Naturalmente, o exótico relato de Aaron Montezinos também despertou curiosidade em círculos não judaicos. Em 1650, Sir Thomas Thorowgood (1595-1669) escreveu “Jews in América or Probabilities that the Americans are of that Race”. Em 1652, apareceu em Londres uma replica à obra anteriormente mencionada, de Sir Hamon L´Estrange (1583-1654) intitulada: “Americans no Jewes or Improbbilities that the Americans are of that race”. A tréplica não demorou e, por volta de 1660, vêm a luz a resposta definitiva de Sir Thorowgood sob o título “Jews in América or Probabilities that those Indians are Judaical, made more probable by some additionals to the former conjectures”.

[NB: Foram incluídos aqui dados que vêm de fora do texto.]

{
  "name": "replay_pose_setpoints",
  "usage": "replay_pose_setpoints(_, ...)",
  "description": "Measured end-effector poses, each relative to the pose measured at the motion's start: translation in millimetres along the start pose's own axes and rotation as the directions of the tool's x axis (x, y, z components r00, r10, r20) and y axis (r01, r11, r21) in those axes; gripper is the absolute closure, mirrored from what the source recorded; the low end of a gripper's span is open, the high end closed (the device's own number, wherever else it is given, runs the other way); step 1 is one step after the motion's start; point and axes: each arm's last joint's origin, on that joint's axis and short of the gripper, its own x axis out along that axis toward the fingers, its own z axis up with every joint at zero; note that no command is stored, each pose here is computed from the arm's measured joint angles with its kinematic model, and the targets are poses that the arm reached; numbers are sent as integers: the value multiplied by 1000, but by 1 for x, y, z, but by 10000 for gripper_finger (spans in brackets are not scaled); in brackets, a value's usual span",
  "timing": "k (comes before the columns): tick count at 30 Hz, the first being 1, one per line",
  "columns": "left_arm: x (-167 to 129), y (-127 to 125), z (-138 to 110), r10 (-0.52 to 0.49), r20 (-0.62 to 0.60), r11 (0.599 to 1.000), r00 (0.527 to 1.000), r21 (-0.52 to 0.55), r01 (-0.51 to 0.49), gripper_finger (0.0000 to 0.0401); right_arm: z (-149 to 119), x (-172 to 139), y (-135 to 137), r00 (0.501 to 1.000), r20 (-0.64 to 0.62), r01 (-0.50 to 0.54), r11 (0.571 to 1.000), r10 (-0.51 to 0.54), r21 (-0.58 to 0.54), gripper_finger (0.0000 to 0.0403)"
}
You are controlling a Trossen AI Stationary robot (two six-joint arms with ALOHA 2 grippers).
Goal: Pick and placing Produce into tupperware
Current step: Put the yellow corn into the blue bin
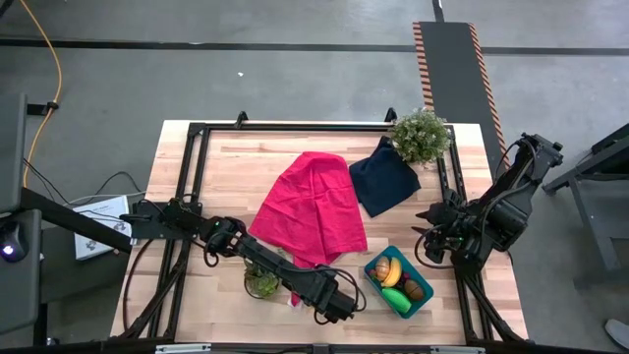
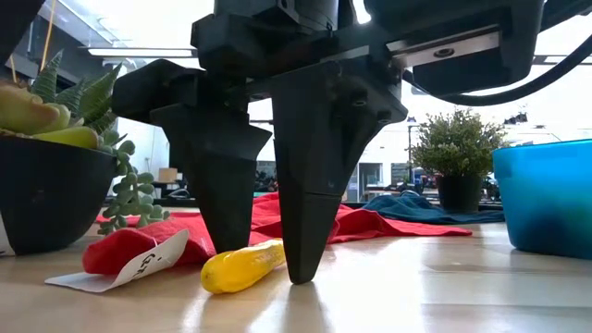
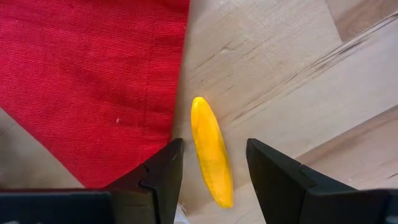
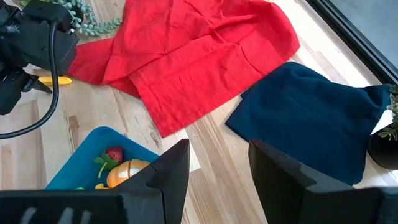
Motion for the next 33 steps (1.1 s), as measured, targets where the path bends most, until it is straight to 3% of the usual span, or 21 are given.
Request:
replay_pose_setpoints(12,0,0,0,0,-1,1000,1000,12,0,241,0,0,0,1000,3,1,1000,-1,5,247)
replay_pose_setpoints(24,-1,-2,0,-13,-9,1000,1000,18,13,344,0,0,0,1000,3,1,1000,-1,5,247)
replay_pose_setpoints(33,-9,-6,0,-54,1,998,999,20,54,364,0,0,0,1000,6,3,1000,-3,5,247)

O “Relatório Montezinos” foi pouco estudado. Ele é fonte essencial para entender as ramificações judaicas da população indígena do Novo Mundo e da consolidação da autóctone brasileira nos trópicos.

Palavras finais

As lendas de além mar são um manancial de informação acerca da presença de judeus lusitanos nos trópicos e judeus brasileiros nos continentes: Europa e África. É por meio das lendas cristãs e judaicas d’além mar que conseguimos testemunhar que, para muitos homens, o mar deixou de ser um obstáculo intransponível cercado de privações. Atravessar o mar infinito foi, para muitos, reencontrar sua tão amada liberdade, recuperar a esquecida identidade, responder com convicção às dúvidas e
incertezas. Para os aventureiros que naquelas épocas saíram à procura de novos horizontes: além mar foi missão e paixão; riqueza e religião; retrato de um mundo em transição; submissão e intolerância; água e fogo, ódio e preconceito; busca incansável de novos horizontes; gesta de homens cruéis e intolerantes; punição de inocentes e gratificação de perversos; castigo de uma minoria e recompensa de uma maioria; Atlântico, com seus segredos e mitos; possibilidade de novas descobertas; simbolizou a gestação, consolidação e difusão de mitos e lendas.

O mar, imensidade a céu aberto, tão longe e tão perto, foi cúmplice de nossa pesquisa. Aquele mar salgado e amado de Luiz Vaz de Camões e Fernando Pessoa reforça mais uma vez a repetitiva afirmação que ecoa desde suas profundidades: Navegar é preciso.